(Collection entries)
== Segment start ==

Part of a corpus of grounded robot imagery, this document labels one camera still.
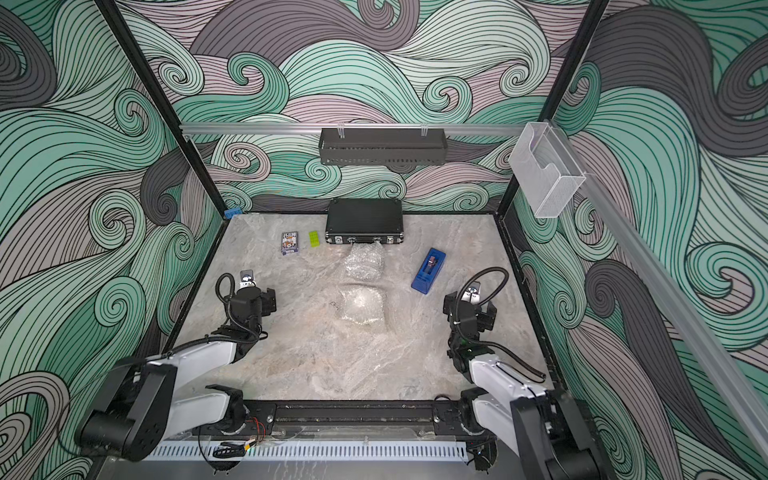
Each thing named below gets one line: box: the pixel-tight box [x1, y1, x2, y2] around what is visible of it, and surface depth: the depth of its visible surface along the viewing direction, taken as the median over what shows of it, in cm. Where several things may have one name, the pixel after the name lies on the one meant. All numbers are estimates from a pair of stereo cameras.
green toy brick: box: [309, 231, 320, 248], surface depth 116 cm
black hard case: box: [325, 198, 404, 244], surface depth 119 cm
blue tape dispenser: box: [411, 247, 446, 295], surface depth 100 cm
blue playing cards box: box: [281, 231, 299, 256], surface depth 112 cm
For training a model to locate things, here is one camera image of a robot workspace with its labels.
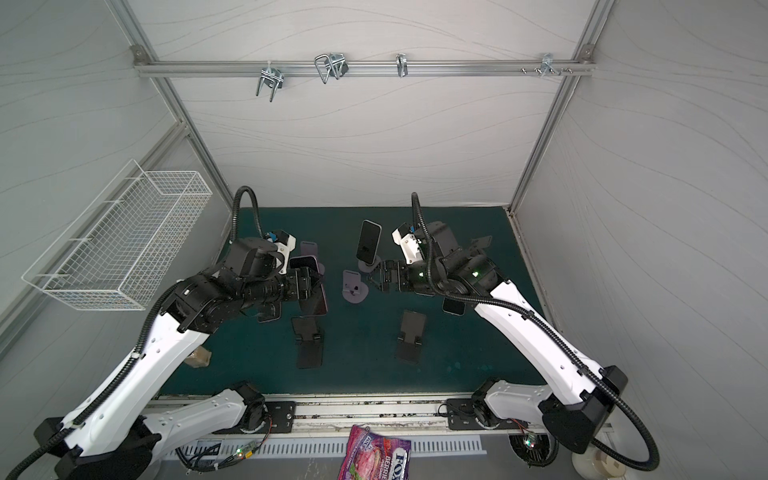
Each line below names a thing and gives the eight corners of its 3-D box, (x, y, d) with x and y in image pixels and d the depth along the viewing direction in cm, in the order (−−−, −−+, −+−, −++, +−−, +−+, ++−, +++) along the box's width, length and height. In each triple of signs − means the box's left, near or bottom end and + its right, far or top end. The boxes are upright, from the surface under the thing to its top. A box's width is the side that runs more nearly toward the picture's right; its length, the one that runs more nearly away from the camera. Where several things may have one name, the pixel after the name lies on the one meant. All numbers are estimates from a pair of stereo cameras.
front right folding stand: (395, 360, 84) (396, 345, 75) (403, 326, 90) (404, 309, 82) (417, 365, 83) (421, 351, 74) (423, 330, 89) (427, 314, 81)
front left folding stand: (299, 370, 83) (289, 356, 74) (301, 333, 90) (291, 316, 81) (322, 366, 83) (314, 352, 75) (322, 330, 90) (315, 313, 82)
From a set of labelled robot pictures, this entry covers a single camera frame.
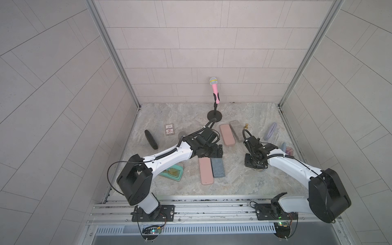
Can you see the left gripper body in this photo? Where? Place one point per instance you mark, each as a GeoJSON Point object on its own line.
{"type": "Point", "coordinates": [211, 151]}

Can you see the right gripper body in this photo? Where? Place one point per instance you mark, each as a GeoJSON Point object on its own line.
{"type": "Point", "coordinates": [250, 162]}

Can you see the pink grey case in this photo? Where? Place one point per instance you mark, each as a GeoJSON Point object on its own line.
{"type": "Point", "coordinates": [227, 135]}

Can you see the clear case pink glasses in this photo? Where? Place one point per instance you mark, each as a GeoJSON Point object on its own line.
{"type": "Point", "coordinates": [286, 149]}

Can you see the mint case yellow glasses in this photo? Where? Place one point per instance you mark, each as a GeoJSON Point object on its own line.
{"type": "Point", "coordinates": [175, 173]}

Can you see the brown black glasses case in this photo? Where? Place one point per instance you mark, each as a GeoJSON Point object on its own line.
{"type": "Point", "coordinates": [151, 140]}

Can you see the beige case with glasses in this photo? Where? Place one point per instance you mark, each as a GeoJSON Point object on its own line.
{"type": "Point", "coordinates": [182, 134]}

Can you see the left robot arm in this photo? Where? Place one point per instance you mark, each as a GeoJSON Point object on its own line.
{"type": "Point", "coordinates": [136, 178]}

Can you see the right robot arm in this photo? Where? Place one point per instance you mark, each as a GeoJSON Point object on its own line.
{"type": "Point", "coordinates": [327, 197]}

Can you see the grey purple glasses case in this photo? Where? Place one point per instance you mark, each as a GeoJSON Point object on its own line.
{"type": "Point", "coordinates": [270, 132]}

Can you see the playing card box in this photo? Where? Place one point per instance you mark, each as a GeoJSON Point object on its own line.
{"type": "Point", "coordinates": [169, 129]}

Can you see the pink toy microphone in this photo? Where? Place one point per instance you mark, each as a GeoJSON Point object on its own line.
{"type": "Point", "coordinates": [213, 83]}

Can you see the right circuit board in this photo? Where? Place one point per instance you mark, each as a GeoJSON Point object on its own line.
{"type": "Point", "coordinates": [282, 230]}

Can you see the circuit board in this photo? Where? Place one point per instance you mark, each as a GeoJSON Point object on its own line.
{"type": "Point", "coordinates": [282, 230]}
{"type": "Point", "coordinates": [152, 230]}

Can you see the left circuit board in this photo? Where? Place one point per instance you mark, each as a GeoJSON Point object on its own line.
{"type": "Point", "coordinates": [152, 230]}

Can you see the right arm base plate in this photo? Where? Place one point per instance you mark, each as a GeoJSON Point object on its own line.
{"type": "Point", "coordinates": [266, 212]}

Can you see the aluminium mounting rail frame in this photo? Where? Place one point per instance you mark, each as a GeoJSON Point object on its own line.
{"type": "Point", "coordinates": [206, 220]}

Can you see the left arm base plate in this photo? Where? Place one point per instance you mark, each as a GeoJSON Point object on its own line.
{"type": "Point", "coordinates": [161, 214]}

== Segment end ==

- _What is needed_:
The answer is every line in the data where the word "stand" appears.

- _Completed exercise_:
front right folding stand: (395, 360, 84) (396, 345, 75) (403, 326, 90) (404, 309, 82) (417, 365, 83) (421, 351, 74) (423, 330, 89) (427, 314, 81)
front left folding stand: (299, 370, 83) (289, 356, 74) (301, 333, 90) (291, 316, 81) (322, 366, 83) (314, 352, 75) (322, 330, 90) (315, 313, 82)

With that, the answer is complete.